Information shown.
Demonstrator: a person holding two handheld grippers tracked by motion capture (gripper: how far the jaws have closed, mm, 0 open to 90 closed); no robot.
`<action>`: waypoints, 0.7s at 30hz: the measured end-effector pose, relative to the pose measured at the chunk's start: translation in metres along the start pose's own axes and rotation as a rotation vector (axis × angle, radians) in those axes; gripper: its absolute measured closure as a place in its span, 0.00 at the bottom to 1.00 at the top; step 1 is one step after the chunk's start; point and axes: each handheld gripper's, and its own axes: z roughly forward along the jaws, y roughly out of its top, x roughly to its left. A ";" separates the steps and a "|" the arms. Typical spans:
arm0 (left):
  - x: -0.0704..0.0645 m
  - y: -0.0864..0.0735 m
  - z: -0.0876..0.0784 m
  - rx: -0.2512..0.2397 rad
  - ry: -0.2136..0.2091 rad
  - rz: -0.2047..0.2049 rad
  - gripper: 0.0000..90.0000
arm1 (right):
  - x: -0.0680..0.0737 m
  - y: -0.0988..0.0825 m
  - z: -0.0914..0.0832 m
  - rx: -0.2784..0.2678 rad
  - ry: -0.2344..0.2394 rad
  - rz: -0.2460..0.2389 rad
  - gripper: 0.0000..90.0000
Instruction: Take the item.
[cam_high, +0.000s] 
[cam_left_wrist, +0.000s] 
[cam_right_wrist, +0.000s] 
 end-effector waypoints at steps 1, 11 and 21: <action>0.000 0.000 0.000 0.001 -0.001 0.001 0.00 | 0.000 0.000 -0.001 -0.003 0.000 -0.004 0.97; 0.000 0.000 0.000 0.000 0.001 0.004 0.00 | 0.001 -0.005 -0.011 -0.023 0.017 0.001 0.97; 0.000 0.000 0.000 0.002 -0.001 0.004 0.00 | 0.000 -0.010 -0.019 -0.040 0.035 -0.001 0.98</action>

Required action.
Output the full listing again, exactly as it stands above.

Task response.
Demonstrator: a person holding two handheld grippers tracked by motion capture (gripper: how far the jaws have closed, mm, 0 open to 90 closed); no robot.
`<action>`: waypoints, 0.7s at 30hz: the measured end-effector pose, relative to the pose measured at the chunk's start: translation in metres along the start pose's own axes and rotation as a rotation vector (axis × angle, radians) in those axes; gripper: its absolute measured closure as a place in its span, 0.00 at the bottom to 1.00 at the top; step 1 is one step after the chunk's start; point and axes: each handheld gripper's, and its own axes: z roughly forward along the jaws, y roughly out of its top, x roughly to its left. A ";" separates the steps and a "|" the arms. Typical spans:
arm0 (left):
  - x: -0.0704..0.0645 m
  - y: -0.0864..0.0735 m
  - z: -0.0876..0.0784 m
  - rx: -0.2512..0.2397 rad
  - ry: -0.2136..0.2091 rad
  - rz: -0.2047..0.2049 rad
  - gripper: 0.0000..90.0000
arm1 (right):
  - x: -0.0680..0.0737 m
  - y: -0.0988..0.0825 m
  - z: -0.0914..0.0832 m
  - rx: -0.2784..0.2678 rad
  - ry: -0.2344..0.2394 rad
  - rz: -0.2460..0.2389 rad
  - gripper: 0.0000..90.0000
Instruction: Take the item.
[cam_high, +0.000s] 
[cam_left_wrist, +0.000s] 
[cam_right_wrist, +0.000s] 
 end-effector waypoints at steps 1, 11 and 21: <action>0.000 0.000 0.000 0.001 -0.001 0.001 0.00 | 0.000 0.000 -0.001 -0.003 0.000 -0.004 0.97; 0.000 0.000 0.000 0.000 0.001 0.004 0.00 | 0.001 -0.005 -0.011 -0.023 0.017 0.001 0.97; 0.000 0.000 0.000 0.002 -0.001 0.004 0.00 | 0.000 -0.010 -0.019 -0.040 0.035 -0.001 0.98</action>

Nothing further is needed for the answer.